Core Features & Use Cases

  • Evidence-Based Updates: Proposes standards changes derived from measurable data like gate failures, audit findings, and incident patterns.
  • Controlled Policy Evolution: Facilitates the adaptation of AI policies to new risks, platform changes, or workflow friction.
  • Use Case: If a specific AI model consistently fails a security gate due to a new type of vulnerability, this Skill can be used to draft and propose an update to the relevant AI standard to prevent future failures.

Quick Start

Propose an update to AI standards based on recent security audit findings.

Frequently Asked Questions about ai-standards

High-intent search queries and answers about installing and using this skill.

FAQPage Schema
How do I update AI governance standards based on audit findings?

To update AI governance standards based on audit findings, you propose changes derived from measurable evidence like gate failures and incident patterns. This process ensures policies adapt to new risks while maintaining non-negotiable compliance requirements through integrity checks.

What is evidence-based AI policy adaptation?

Evidence-based AI policy adaptation is the process of modifying standards using measurable data from governance gates, audits, and incident patterns. It addresses workflow friction and new platform risks to ensure policies remain current and effective.

How do I adapt AI policies to handle recurring workflow friction?

You adapt AI policies to handle recurring workflow friction by proposing targeted updates based on real-world performance data. The process validates these changes through integrity checks and contract compliance to ensure standards remain robust.

Can I use audit data to propose changes to AI risk management standards?

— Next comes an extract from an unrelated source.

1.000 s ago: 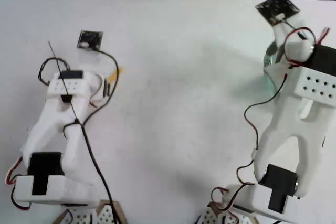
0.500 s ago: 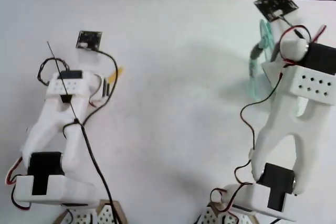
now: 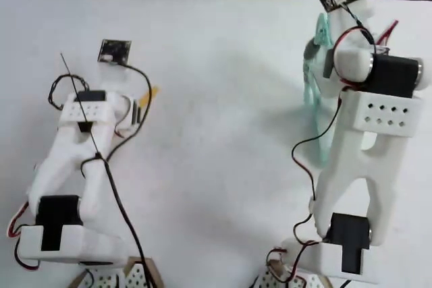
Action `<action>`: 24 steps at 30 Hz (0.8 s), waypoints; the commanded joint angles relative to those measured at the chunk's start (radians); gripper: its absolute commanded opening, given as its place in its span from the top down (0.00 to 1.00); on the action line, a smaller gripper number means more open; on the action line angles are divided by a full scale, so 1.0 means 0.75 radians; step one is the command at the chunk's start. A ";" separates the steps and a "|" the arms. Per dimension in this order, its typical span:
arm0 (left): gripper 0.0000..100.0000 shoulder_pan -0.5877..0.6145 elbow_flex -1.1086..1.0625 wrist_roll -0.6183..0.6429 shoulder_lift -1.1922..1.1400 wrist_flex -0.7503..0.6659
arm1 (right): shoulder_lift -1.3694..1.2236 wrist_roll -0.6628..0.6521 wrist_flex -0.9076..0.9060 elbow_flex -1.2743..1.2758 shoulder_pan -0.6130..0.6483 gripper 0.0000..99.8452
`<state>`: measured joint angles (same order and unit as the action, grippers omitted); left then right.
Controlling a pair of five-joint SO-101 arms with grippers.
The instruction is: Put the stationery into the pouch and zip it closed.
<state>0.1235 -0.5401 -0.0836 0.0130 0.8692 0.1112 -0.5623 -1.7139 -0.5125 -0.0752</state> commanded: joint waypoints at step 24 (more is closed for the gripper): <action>0.86 0.011 0.010 0.014 0.007 -0.027 | 0.040 0.254 0.077 -0.223 0.418 0.98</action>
<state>0.1235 -0.5401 -0.0836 0.0130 0.8631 0.1373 -0.3859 -1.6924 -0.6598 0.2256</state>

Yes, you can use audit data to propose changes to AI risk management standards. The Skill analyzes incident patterns and gate failures to draft policy updates that prevent future vulnerabilities and address evolving platform risks.

How are non-negotiables maintained during AI standards adaptation?

Non-negotiables are maintained during AI standards adaptation by validating all proposed changes through integrity checks and contract compliance. This ensures that evidence-based policy updates do not compromise critical governance and risk management requirements.

When should I revise AI standards for new platform risks?

You should revise AI standards for new platform risks when measurable evidence from governance gates or incident patterns indicates recurring failures. This ensures policy updates address actual vulnerabilities rather than theoretical issues.